As a lot of my time nowadays is taken up being CEO of AppsEvents, I present less now at summits and bootcamps then I used to. I still love to present each year though, mostly about my main areas of knowledge and interest….which is anything ‘techy’ and focussed on school IT staff.
One ‘off-topic’ session I have often ran as a closing session on day two of the summits is about entrepreneurship and how it relates mainly to Educators. I’ve decided to retire this session and merge it into a different one so I thought I would post it here for posterity 🙂
My basic premise is that entrepreneurship and an entrepreneurial attitude generally is good for teachers, good for the schools they work at and good for society in general. Often educators who work in the fairly hierarchical and traditional workplace of a school have missed the huge changes in the ease of starting a business, mainly due to the huge range of web tools available and the possibilities to partner with other individuals and outsource tasks.
I only recommend one book in the presentation and that is ‘The Four Hour Work Week’ by Tim Ferriss. Despite the gimmicky title it is the one book that opened my mind to how to build an organisation, and I used many of the philosophies to build AppsEvents into a distributed team running 300+ events a year quite literally across the world.
Some common entrepreneurial routes for teachers are coaching, training and developing online courses…. both for students and teachers. but I know teachers who have developed their own software products and even teachers with manufacturing businesses!
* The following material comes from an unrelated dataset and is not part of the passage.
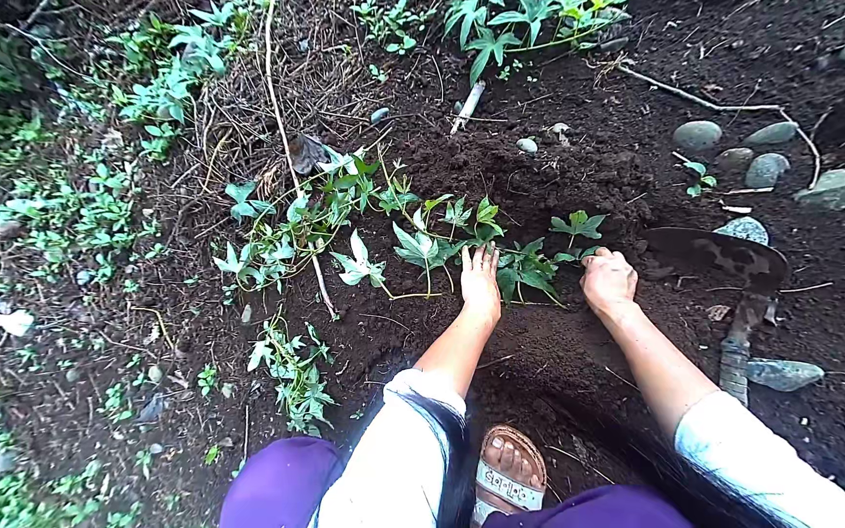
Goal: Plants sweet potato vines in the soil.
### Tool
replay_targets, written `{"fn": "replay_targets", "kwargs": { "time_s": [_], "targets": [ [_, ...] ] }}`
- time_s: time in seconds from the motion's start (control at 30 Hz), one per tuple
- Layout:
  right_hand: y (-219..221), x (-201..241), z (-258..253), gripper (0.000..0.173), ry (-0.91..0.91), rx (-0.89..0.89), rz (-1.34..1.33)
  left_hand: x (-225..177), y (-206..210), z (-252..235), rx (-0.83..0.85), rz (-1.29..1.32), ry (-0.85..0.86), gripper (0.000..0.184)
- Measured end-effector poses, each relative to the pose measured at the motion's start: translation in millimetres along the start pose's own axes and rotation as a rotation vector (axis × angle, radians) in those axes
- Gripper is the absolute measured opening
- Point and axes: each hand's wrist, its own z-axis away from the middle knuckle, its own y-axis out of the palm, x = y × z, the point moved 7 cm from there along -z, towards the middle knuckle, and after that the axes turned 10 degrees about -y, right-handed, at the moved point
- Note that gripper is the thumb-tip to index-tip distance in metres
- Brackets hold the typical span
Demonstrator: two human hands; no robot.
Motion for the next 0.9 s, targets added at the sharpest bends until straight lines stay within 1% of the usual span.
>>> {"fn": "replay_targets", "kwargs": {
  "time_s": [0.17, 0.23, 0.33, 0.47, 0.53, 0.6, 0.67, 0.73, 0.8, 0.9],
  "targets": [
    [-3, 1, 2, 0.014, -0.034, -0.027, -0.017, 0, 5, -3, -0.022, 0.004, 0.002, 0.073],
    [-7, -5, 3, 0.016, -0.014, -0.008, -0.049, 1, 5, -4, -0.017, 0.007, 0.001, 0.074],
    [-19, -22, 10, 0.023, 0.045, -0.013, -0.230, -1, 6, -3, 0.014, -0.017, -0.004, 0.073],
    [-59, -41, 22, 0.021, 0.083, -0.129, -0.419, -2, 6, -3, 0.004, -0.028, -0.004, 0.069],
    [-89, -45, 15, 0.023, 0.100, -0.204, -0.463, -3, 7, -4, 0.000, -0.013, -0.006, 0.069],
    [-118, -42, 4, 0.027, 0.064, -0.290, -0.471, -3, 8, -5, -0.003, 0.009, -0.002, 0.068],
    [-141, -31, -18, 0.034, -0.016, -0.337, -0.411, -2, 8, -6, 0.005, 0.003, -0.008, 0.070],
    [-152, -19, -51, 0.047, -0.112, -0.326, -0.370, -1, 10, -8, 0.021, -0.029, -0.023, 0.073],
    [-151, -11, -91, 0.063, -0.173, -0.261, -0.391, -1, 11, -9, 0.024, -0.027, -0.027, 0.073],
    [-132, 0, -138, 0.086, -0.188, -0.068, -0.380, -1, 10, -10, 0.024, -0.012, -0.031, 0.073]
  ]
}}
It honestly amazes me the things some Educators manage to run when they look to automate and outsource all or part of the running of their business.
A question that sometimes gets asked in my session is “should teachers be working on projects outside of their job” and my opinion is a huge YES. Any business begins as an ‘evenings and weekends’ project and it always requires sacrifice. Your friends are meeting up on Thursday for a drink and this is the time you are locked away working on your project.
Teacher workload is always another objection to taking on a side project and while I hugely sympathise with this, I find when you dig into things it often comes down to effective time management. I know teachers who are single parents with three children who do this so I know it is possible….if not always easy.